Meursault, el personaje de Camus, toma conciencia de su existencia en prisión, mientras espera la ejecución de su condena a muerte. Para los existencialistas, las circunstancias extremas hacían aflorar la conciencia vital con la que todo adquiere sentido. La muerte podía liberar al ser humano de su angustia existencial. Igualmente todo adquiría sentido en la mente de Nicolás Rubachov, el personaje de Arthur Koestler en El cero y el infinito, mientras permanecía encerrado en los calabozos de la NKVD. Y también para el propio Koestler, que tuvo que soportar las cárceles de Queipo de Llano en la Sevilla de 1937, al ser descubierto como agente de la Internacional Comunista.
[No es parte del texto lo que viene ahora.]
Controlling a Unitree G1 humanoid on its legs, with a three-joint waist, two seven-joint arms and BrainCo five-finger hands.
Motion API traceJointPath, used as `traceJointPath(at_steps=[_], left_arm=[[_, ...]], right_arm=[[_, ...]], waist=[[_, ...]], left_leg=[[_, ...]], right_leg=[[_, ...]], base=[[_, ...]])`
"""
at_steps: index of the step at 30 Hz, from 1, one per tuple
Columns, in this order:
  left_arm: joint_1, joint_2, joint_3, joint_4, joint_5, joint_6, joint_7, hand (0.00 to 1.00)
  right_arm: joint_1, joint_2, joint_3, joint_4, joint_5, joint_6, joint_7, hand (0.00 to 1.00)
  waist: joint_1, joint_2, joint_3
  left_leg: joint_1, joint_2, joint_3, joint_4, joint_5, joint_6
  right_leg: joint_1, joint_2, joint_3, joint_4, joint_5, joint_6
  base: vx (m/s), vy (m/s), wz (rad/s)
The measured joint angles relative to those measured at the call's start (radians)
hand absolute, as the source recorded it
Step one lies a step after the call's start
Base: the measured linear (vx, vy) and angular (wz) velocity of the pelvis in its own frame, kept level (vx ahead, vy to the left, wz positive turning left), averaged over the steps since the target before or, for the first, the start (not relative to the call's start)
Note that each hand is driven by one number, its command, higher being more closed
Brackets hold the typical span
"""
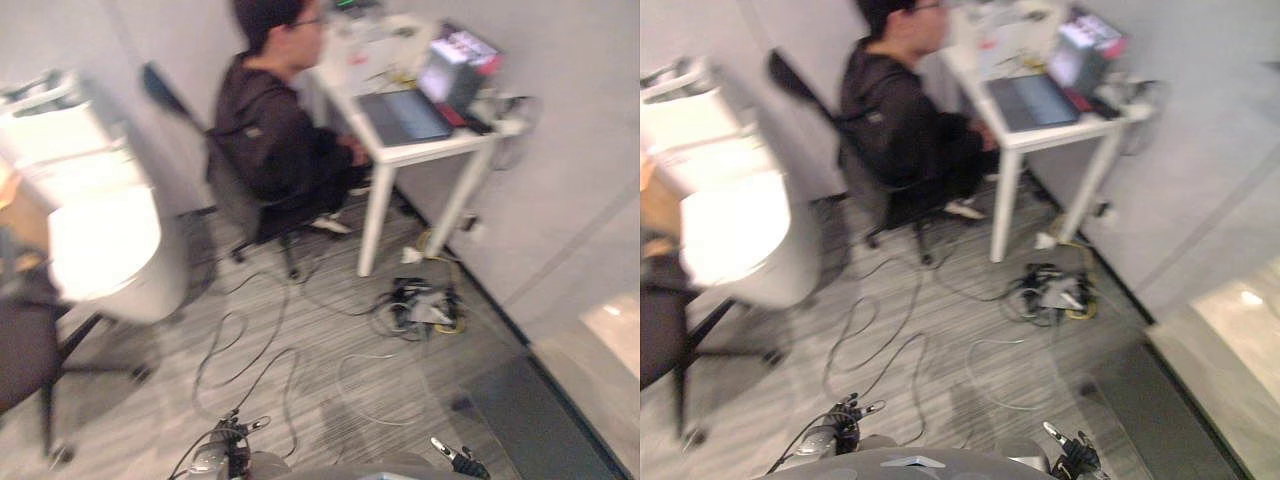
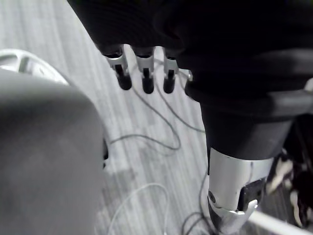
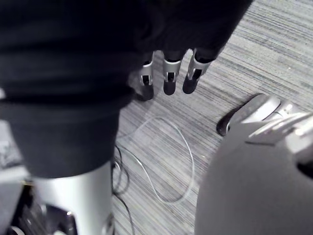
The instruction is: Organize washtable
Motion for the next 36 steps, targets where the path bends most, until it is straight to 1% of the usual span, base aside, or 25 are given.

La reclusión, el encierro, obliga a la reflexión. ¿Tomará alguien conciencia en el curso de nuestro actual confinamiento?

¿Por qué ese desprecio del Gobierno holandés ante los estragos del COVID-19 en España e Italia? ¿Racismo calvinista contra los vagos del mediodía o simple utilitarismo particularista en el contexto de una Europa vacía y sin valores? Existe ahora la posibilidad de que las instituciones europeas retomen el proyecto político original, con el que nació la comunidad europea tras la Segunda Guerra Mundial. Esta vez el BCE está actuando contra la parálisis económica y Francia, por el momento, está defendiendo, junto a España, Italia y otros países, un programa solidario que hace honor a los tres conceptos fundacionales del mundo contemporáneo: libertad, igualdad, fraternidad. Ello solo es posible hoy entendiendo la idea de la casa común europea, tal y como fue presentada por Mijaíl Gorbachov a finales de los ochenta: una comunidad que se expande desde el Atlántico hasta Rusia, con una voz propia a nivel global. Es decir, lo contrario de lo que se ha hecho en las últimas décadas.